**WORK TASK:** Hunt for the word "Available" across the entries below, copying each line that holds it.

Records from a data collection
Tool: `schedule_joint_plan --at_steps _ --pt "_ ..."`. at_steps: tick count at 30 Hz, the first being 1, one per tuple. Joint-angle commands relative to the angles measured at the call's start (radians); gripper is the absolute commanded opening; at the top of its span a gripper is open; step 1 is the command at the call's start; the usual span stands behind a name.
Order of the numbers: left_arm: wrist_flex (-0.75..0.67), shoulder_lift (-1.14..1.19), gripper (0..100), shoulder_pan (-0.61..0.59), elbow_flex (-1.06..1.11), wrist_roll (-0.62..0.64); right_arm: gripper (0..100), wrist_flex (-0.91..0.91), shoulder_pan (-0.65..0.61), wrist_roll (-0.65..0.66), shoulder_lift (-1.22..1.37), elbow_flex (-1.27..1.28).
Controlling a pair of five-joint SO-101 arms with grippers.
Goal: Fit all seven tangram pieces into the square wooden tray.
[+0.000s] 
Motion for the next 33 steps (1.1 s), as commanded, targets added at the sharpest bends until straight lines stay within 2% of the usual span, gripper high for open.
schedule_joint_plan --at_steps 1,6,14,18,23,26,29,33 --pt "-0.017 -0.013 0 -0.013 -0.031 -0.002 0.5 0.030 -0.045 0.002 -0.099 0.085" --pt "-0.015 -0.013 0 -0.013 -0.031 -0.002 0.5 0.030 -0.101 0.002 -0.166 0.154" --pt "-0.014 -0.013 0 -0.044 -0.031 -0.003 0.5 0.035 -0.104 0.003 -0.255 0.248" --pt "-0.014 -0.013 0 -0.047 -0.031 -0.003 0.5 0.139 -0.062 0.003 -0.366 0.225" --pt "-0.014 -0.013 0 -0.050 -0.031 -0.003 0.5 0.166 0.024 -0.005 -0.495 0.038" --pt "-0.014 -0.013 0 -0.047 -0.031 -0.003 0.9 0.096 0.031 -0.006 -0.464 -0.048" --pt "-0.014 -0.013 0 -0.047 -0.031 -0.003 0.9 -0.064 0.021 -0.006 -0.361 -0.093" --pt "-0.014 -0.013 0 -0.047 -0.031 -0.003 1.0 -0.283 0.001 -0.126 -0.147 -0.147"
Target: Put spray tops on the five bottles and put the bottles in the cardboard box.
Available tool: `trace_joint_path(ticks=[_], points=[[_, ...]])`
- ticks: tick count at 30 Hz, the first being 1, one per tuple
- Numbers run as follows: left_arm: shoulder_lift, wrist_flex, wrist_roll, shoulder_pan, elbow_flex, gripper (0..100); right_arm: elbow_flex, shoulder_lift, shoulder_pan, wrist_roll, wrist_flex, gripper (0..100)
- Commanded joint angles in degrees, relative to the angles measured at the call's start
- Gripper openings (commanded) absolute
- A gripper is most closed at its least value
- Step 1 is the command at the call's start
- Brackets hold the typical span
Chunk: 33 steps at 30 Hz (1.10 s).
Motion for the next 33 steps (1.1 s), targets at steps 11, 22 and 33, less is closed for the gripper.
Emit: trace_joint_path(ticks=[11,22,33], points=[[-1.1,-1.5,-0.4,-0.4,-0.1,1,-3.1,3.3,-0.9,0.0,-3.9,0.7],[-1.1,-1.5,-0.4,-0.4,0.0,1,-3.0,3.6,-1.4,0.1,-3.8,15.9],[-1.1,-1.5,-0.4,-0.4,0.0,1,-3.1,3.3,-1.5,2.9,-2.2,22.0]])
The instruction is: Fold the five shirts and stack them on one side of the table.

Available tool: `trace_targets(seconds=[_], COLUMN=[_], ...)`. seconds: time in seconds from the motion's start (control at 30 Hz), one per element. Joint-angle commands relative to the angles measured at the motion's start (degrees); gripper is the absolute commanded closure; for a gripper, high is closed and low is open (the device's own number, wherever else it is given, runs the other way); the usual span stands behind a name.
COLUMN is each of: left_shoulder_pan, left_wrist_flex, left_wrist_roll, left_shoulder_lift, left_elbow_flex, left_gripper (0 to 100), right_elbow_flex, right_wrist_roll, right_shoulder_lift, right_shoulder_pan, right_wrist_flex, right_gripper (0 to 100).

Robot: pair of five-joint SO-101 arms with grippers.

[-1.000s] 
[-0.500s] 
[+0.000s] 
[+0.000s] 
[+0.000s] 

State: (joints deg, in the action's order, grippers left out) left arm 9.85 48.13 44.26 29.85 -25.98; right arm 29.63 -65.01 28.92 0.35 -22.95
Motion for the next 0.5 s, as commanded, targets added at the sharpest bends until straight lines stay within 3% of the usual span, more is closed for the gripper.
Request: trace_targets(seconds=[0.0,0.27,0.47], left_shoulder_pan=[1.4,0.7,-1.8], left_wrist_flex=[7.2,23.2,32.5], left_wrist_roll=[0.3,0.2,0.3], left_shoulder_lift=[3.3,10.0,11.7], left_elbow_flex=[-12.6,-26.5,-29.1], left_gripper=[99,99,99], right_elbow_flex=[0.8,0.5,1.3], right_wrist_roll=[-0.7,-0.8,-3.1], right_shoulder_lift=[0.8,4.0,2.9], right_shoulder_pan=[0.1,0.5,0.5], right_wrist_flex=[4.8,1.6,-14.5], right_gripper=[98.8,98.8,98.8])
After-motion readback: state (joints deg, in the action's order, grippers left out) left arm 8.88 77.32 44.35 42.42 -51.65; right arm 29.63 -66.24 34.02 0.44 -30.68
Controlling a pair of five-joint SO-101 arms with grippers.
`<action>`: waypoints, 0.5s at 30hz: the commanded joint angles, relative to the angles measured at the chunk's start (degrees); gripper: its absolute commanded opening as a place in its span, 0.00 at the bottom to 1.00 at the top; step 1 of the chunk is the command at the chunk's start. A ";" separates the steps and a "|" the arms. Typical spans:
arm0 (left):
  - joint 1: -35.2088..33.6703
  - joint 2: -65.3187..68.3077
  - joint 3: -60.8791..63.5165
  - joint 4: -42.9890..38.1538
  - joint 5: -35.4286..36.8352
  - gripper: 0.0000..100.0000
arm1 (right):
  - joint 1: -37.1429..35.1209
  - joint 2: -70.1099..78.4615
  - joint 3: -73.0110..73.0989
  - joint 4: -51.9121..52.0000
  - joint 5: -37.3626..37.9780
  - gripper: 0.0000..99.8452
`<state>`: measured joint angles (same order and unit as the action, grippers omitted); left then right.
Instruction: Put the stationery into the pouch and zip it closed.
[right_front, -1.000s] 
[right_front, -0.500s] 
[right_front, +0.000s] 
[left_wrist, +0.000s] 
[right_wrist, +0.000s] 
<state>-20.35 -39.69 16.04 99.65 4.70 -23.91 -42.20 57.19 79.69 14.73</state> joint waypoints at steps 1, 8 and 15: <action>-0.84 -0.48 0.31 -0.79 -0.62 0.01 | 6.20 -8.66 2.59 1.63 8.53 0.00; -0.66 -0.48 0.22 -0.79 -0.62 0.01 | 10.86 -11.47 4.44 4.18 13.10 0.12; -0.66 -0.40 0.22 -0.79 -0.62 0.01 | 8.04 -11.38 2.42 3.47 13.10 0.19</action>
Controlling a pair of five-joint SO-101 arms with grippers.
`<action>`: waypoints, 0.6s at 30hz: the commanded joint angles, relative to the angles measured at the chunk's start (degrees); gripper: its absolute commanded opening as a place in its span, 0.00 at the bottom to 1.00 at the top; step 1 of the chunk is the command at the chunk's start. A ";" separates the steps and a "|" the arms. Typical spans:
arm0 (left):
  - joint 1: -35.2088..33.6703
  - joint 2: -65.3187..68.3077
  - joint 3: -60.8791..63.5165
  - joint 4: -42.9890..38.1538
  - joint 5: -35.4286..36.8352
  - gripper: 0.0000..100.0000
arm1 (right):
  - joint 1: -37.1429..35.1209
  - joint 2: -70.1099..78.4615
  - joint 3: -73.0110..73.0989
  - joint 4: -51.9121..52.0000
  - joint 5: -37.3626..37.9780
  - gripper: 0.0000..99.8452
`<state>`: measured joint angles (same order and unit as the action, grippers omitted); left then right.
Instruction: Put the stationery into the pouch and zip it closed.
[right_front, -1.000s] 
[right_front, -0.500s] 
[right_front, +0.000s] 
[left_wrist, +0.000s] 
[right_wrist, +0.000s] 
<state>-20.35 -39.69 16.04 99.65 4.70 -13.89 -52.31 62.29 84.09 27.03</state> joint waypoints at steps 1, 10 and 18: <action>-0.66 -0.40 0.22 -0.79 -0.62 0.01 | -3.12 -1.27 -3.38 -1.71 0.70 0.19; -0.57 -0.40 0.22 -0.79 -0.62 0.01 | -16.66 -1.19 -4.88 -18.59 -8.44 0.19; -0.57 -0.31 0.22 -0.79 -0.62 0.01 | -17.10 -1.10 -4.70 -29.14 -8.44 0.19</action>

**ANSWER AREA:**
Available tool: `trace_joint_path(ticks=[_], points=[[_, ...]])`
Available tool: `trace_targets(seconds=[_], COLUMN=[_], ...)`. seconds: time in seconds from the motion's start (control at 30 Hz), one per element. Joint-angle commands relative to the angles measured at the motion's start (degrees); gripper is the absolute commanded closure; for a gripper, high is closed and low is open (the device's own number, wherever else it is given, runs the other way); the usual span stands behind a name.

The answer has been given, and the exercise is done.